Дэнни поглядел на него — тот был бледен и расстроен, но не забывал прикладываться к стакану и уничтожать краба.
— Что мне делать? — спросил он с набитым ртом.
Дэнни едва сумел удержаться от улыбки.
— Помни, Милт, все зависит от точки зрения. Правильно взглянуть на проблему — наполовину решить ее. Не звони больше Саре. Напиши ей письмо.
Милт перестал жевать.
— Что-о?
— Напиши, что вел себя как последний дурак, что места себе не находишь и навсегда прервал отношения с…
— Да она знает, что это Мэрилин меня бросила!
— Тогда напиши, что убедился теперь: тебе нужна она одна, но убедился в этом слишком поздно.
— То есть как?
— Тебе никогда больше не вернуть те чудесные мгновения, которые вы когда-то вместе пережили в Бронксе. Ты нанес ей рану и должен понимать, что после этого она не желает тебя ни в каком качестве. — Милт попытался возразить. — Подожди, дай мне договорить. Ты не смеешь взглянуть ей в глаза после всего того, что устраивал. Напиши, что ставя под угрозу ее любовь, ты совершал безумные поступки. И что посылаешь ей письмо потому, что не находишь в себе сил обратиться к ней лично, — тебе слишком стыдно. Письмо пошли по почте, а сам дней пять не звони ей.

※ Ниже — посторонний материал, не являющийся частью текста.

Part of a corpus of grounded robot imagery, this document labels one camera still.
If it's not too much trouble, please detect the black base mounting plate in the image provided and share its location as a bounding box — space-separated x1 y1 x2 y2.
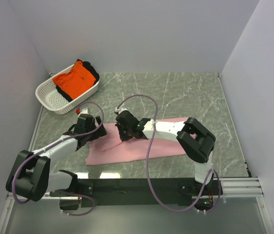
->
50 178 222 211

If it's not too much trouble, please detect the white perforated plastic basket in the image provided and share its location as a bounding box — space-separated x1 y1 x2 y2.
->
35 64 100 115

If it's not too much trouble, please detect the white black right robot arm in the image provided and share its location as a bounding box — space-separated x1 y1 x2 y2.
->
115 108 216 185

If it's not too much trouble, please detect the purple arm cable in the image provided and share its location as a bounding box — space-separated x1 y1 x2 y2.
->
12 101 105 217
116 94 223 212

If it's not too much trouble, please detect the aluminium extrusion rail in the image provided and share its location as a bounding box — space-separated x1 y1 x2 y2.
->
220 177 264 197

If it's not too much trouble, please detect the black t shirt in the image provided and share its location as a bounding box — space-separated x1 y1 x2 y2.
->
55 58 100 102

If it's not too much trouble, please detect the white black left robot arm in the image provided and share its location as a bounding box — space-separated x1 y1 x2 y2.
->
6 113 107 204

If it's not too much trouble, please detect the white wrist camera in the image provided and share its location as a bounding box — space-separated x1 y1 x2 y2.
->
114 107 127 115
75 108 89 115

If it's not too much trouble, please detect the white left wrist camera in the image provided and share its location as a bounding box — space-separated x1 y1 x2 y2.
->
75 108 89 115

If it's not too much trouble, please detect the orange t shirt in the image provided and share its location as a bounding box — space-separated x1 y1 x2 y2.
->
52 60 96 100

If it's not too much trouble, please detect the pink t shirt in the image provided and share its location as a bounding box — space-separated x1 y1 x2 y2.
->
85 123 184 166

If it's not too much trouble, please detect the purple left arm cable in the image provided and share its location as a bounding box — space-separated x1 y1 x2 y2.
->
12 101 105 217

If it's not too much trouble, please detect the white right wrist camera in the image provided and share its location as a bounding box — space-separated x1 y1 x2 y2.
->
114 107 127 115

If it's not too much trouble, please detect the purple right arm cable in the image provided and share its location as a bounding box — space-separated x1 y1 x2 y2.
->
116 94 223 212

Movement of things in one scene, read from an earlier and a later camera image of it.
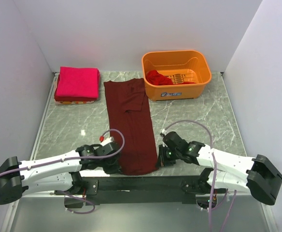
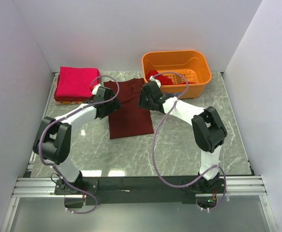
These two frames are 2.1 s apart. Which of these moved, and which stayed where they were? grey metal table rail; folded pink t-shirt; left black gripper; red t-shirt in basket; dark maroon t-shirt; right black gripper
Moved: left black gripper; right black gripper; dark maroon t-shirt
Stayed: red t-shirt in basket; folded pink t-shirt; grey metal table rail
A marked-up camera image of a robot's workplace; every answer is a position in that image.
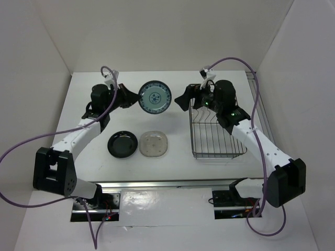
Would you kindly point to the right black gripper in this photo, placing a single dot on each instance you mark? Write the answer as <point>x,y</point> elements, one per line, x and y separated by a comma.
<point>191,91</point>

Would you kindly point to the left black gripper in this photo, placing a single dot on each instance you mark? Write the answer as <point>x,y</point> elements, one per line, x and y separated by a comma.
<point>123,92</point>

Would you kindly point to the blue patterned ceramic plate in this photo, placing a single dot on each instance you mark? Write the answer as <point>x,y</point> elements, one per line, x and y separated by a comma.
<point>156,97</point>

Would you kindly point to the clear ribbed glass plate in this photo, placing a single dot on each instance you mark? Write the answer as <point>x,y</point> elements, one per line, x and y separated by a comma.
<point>201,115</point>

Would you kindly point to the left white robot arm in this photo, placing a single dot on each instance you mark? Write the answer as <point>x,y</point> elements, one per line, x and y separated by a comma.
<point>54,169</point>

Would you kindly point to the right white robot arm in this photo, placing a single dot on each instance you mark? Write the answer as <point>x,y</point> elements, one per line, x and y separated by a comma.
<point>285,177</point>

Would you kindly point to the black round plate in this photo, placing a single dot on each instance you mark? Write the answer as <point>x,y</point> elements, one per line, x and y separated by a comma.
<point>122,144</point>

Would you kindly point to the frosted beige glass plate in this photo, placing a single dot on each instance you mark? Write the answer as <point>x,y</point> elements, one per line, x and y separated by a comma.
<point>153,144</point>

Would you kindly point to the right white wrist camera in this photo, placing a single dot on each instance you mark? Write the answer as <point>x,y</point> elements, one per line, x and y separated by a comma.
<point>207,75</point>

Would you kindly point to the metal wire dish rack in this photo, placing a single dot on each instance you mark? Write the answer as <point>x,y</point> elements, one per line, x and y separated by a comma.
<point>210,140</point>

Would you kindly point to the aluminium front rail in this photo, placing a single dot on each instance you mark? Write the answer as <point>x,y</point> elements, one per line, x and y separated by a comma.
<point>162,184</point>

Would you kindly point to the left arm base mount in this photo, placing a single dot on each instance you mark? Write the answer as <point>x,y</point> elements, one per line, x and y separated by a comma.
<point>107,208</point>

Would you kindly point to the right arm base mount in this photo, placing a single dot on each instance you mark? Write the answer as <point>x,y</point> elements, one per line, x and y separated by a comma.
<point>228,205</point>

— Пять? — слабым голосом спросил Милт.
— Да.
— Ладно, Дэнни. Надеюсь, сработает.
— Должно сработать, — сказал Дэнни, гордясь, что дал такой дельный совет.
— Спасибо… — Милт поперхнулся и закашлялся.
— Что с тобой?
— Там, там…
— Что?
— Он и Мэрилин.
Дэнни обернулся и увидел чернокожего красавца, придвигавшего Мэрилин стул. В белом шелковом платье, облегавшем ее роскошное тело, как перчатка, она выглядела очень изысканно. Оцепеневший Милт, разинув рот, смотрел на смеющуюся пару.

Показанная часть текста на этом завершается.